Never shall I forget that night, the first night in camp, which has turned my life into one long night, seven times cursed and seven times sealed. (Wiesel, Night)
I can remember the first time I read Night. A book that has become standard high school or college reading was just another piece of literature in the large, insurmountable pile I had to tearfully devour in my Holocaust Literature course.
Something about Elie Wiesel’s work stood out above the rest. Perhaps it was the first person narrative, the brutal honesty, and the attempt at articulating something so horrifically ugly into beautiful prose. I am positive words cannot describe the things he saw and felt, and yet he still led us through his experiences and evoked powerful sympathetic and empathetic emotions. Whatever it was, his account caused my heart to rend more than most others.
Just a few days ago, on July 2 of this year, the world was informed that the long night was over. Elie Wiesel died at the age of 87. A great man, an ardent humanitarian, a strong yet feeble survivor, has fallen.
Eliezer Wiesel was born in 1928 in Romania to Jewish parents. He had some religious background growing up and attended a yeshiva as a young boy. However, he did not enjoy childhood very long, for in 1940, he and his family were sent to live in the ghetto. Then in 1944, at the age of fifteen, Elie and his family were deported to Auschwitz concentration camp. The “one long night” began.
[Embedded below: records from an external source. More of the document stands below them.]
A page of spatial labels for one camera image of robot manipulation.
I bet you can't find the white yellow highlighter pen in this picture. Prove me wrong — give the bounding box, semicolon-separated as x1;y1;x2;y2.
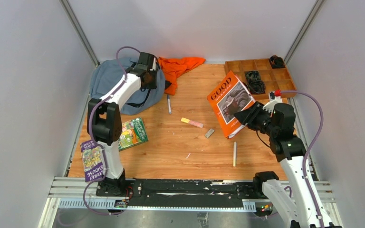
233;142;237;167

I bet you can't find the grey pen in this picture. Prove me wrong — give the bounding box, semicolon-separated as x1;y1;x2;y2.
167;94;172;114

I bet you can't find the orange Good Morning book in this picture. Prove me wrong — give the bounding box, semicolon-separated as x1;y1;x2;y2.
207;71;255;139

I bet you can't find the wooden compartment tray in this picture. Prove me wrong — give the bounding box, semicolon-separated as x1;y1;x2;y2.
224;58;296;100

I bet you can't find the rolled dark tie corner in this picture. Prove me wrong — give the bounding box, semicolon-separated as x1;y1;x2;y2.
269;55;286;69

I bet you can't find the aluminium frame rail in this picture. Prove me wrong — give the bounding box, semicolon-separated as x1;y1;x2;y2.
38;173;342;228

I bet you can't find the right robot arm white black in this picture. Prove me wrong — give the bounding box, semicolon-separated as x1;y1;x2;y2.
234;102;337;228

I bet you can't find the rolled dark tie middle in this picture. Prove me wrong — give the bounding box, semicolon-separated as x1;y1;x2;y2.
245;71;261;81

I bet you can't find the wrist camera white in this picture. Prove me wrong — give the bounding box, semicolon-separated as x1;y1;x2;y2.
150;56;158;71
262;90;283;114

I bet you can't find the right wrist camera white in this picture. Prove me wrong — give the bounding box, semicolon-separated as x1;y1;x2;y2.
262;90;283;114

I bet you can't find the rolled dark tie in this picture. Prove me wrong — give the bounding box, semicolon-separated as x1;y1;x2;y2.
248;80;266;95
245;71;261;81

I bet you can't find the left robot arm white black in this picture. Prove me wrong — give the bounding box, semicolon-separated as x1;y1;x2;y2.
87;52;165;196

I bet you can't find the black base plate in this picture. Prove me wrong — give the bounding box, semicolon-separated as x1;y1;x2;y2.
96;179;267;209

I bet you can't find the pink yellow highlighter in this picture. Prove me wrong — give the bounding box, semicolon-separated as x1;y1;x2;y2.
181;117;204;128

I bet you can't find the blue grey backpack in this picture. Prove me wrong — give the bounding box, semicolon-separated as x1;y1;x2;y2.
90;59;166;115

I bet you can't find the rolled dark tie lower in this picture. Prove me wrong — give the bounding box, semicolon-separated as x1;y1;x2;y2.
248;80;266;95

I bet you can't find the green treehouse book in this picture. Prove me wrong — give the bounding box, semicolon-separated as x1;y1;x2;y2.
118;117;149;151

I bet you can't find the purple treehouse book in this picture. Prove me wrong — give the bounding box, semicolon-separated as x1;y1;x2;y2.
80;140;105;183

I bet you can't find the orange cloth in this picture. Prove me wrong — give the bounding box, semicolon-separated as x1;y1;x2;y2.
158;57;206;95

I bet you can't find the speckled grey eraser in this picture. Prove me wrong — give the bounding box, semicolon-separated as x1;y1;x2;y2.
205;128;215;138

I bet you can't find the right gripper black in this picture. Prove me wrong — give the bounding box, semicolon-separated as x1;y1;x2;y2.
234;101;278;137

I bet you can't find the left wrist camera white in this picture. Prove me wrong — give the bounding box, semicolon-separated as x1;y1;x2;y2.
150;56;158;71
After transferring to Buchenwald, witnessing his father being beaten to death by a German soldier, and experiencing some of the most gruesome things imaginable, he was liberated from Buchenwald in 1945 to find that his mother and younger sister had been murdered. He and his two older sisters were the only ones of his family to survive.
Wiesel lived in France after his liberation where he studied at the Sorbonne and became a journalist and author. It was in France that he wrote his memoirs in Yiddish, entitling his novel And the World Would Remain Silent, which was published in French as La Nuit or—as we know it—Night.
Wiesel went on to be a political activist, speaking out against violence, hatred, and racism wherever he found it. He won the Nobel Peace Prize, the U.S. Presidential Medal of Freedom, and the French Legion of Honor Grand Croix, to name just a few awards. His was a voice of all people oppressed, a voice of unconditional peace, and a voice of caution to never forget the brutalities perpetrated in our not too distant history.
His life is particularly inspirational. The evil that was done to him did not cripple his resolve. The callousness and evil with which he lived during World War II did not callous his heart to “the other.” His pains became his catalyst to spread so much education and light in a benighted world.
He stated that he lived in perpetual night, but to those of us around him he belonged to the light of day. “Those moments which murdered [his] God” he took and, by his righteous example, in turn showed the existence of God to others.
We have learned from this great, gentle man that our trials and tribulations do not define us; rather, we have the power to define them. Wiesel defined his, and fought tirelessly to ensure that they should never be a reality for future generations. He overcame so much, and his life should be an encouraging example to us all. May his soul at last find rest, and may he live no longer in night, but forever in the glorious day.